PROBLEM: Down to the last line, restate the material below exactly.

INFORMATION PROVIDED section start

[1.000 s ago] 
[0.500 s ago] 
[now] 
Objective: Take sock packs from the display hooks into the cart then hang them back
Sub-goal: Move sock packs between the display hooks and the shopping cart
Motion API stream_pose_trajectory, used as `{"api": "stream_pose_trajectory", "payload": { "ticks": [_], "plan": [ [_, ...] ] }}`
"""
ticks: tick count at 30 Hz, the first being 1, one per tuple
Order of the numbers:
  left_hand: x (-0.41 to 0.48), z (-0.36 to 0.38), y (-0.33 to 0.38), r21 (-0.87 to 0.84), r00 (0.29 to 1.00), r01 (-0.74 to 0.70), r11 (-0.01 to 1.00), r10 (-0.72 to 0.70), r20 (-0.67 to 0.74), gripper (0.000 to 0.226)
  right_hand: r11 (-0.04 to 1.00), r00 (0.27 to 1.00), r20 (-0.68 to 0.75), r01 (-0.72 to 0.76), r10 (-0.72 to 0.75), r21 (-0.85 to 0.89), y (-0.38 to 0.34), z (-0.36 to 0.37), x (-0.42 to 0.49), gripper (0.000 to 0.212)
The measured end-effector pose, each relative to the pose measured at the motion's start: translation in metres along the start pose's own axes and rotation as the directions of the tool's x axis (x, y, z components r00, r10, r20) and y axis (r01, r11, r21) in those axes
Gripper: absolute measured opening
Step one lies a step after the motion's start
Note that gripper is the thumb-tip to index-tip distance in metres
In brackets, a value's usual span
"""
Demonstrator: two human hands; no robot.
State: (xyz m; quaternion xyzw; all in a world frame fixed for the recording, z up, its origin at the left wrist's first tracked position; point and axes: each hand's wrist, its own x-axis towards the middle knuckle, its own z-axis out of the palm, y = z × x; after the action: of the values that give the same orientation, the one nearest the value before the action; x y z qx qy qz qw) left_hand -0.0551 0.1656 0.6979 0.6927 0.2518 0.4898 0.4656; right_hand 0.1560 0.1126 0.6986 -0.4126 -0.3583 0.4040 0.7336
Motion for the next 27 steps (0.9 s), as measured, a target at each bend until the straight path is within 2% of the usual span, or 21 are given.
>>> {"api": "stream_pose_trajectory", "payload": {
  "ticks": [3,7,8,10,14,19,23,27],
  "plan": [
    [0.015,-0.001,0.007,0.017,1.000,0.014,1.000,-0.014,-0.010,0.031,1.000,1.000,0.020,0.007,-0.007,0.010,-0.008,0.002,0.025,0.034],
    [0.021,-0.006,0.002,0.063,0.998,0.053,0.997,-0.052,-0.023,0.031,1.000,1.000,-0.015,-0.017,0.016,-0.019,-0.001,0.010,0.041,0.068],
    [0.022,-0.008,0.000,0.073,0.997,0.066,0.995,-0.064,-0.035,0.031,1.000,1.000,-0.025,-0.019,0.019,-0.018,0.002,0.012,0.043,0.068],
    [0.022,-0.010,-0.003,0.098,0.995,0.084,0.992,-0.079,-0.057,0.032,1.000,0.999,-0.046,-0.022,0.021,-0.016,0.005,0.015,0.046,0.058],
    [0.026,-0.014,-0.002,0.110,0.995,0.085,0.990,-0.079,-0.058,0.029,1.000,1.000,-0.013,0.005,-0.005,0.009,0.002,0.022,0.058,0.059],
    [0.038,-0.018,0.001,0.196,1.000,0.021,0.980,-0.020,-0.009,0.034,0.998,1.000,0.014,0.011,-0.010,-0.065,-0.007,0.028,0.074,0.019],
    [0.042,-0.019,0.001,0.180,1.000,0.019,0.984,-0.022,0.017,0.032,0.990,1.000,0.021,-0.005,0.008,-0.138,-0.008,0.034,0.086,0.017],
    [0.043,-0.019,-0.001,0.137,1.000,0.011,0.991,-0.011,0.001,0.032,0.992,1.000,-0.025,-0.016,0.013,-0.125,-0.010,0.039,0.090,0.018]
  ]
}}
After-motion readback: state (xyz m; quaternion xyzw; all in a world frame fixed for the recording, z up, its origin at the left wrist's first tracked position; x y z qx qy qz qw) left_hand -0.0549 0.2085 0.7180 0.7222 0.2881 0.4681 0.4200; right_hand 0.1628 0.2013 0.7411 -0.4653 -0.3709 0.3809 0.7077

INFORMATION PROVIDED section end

SOLUTION FOR THIS EXERCISE:
[1.000 s ago] 
[0.500 s ago] 
[now] 
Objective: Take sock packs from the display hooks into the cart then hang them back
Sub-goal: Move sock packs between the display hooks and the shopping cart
Motion API stream_pose_trajectory, used as `{"api": "stream_pose_trajectory", "payload": { "ticks": [_], "plan": [ [_, ...] ] }}`
"""
ticks: tick count at 30 Hz, the first being 1, one per tuple
Order of the numbers:
  left_hand: x (-0.41 to 0.48), z (-0.36 to 0.38), y (-0.33 to 0.38), r21 (-0.87 to 0.84), r00 (0.29 to 1.00), r01 (-0.74 to 0.70), r11 (-0.01 to 1.00), r10 (-0.72 to 0.70), r20 (-0.67 to 0.74), gripper (0.000 to 0.226)
  right_hand: r11 (-0.04 to 1.00), r00 (0.27 to 1.00), r20 (-0.68 to 0.75), r01 (-0.72 to 0.76), r10 (-0.72 to 0.75), r21 (-0.85 to 0.89), y (-0.38 to 0.34), z (-0.36 to 0.37), x (-0.42 to 0.49), gripper (0.000 to 0.212)
The measured end-effector pose, each relative to the pose measured at the motion's start: translation in metres along the start pose's own axes and rotation as the directions of the tool's x axis (x, y, z components r00, r10, r20) and y axis (r01, r11, r21) in those axes
Gripper: absolute measured opening
Step one lies a step after the motion's start
Note that gripper is the thumb-tip to index-tip distance in metres
In brackets, a value's usual span
"""
Demonstrator: two human hands; no robot.
State: (xyz m; quaternion xyzw; all in a world frame fixed for the recording, z up, its origin at the left wrist's first tracked position; point and axes: each hand's wrist, its own x-axis towards the middle knuckle, its own z-axis out of the palm, y = z × x; after the action: of the values that give the same orientation, the one nearest the value before the action; x y z qx qy qz qw) left_hand -0.0551 0.1656 0.6979 0.6927 0.2518 0.4898 0.4656; right_hand 0.1560 0.1126 0.6986 -0.4126 -0.3583 0.4040 0.7336
Motion for the next 27 steps (0.9 s), as measured, a target at each bend until the straight path is within 2% of the usual span, or 21 are given.
>>> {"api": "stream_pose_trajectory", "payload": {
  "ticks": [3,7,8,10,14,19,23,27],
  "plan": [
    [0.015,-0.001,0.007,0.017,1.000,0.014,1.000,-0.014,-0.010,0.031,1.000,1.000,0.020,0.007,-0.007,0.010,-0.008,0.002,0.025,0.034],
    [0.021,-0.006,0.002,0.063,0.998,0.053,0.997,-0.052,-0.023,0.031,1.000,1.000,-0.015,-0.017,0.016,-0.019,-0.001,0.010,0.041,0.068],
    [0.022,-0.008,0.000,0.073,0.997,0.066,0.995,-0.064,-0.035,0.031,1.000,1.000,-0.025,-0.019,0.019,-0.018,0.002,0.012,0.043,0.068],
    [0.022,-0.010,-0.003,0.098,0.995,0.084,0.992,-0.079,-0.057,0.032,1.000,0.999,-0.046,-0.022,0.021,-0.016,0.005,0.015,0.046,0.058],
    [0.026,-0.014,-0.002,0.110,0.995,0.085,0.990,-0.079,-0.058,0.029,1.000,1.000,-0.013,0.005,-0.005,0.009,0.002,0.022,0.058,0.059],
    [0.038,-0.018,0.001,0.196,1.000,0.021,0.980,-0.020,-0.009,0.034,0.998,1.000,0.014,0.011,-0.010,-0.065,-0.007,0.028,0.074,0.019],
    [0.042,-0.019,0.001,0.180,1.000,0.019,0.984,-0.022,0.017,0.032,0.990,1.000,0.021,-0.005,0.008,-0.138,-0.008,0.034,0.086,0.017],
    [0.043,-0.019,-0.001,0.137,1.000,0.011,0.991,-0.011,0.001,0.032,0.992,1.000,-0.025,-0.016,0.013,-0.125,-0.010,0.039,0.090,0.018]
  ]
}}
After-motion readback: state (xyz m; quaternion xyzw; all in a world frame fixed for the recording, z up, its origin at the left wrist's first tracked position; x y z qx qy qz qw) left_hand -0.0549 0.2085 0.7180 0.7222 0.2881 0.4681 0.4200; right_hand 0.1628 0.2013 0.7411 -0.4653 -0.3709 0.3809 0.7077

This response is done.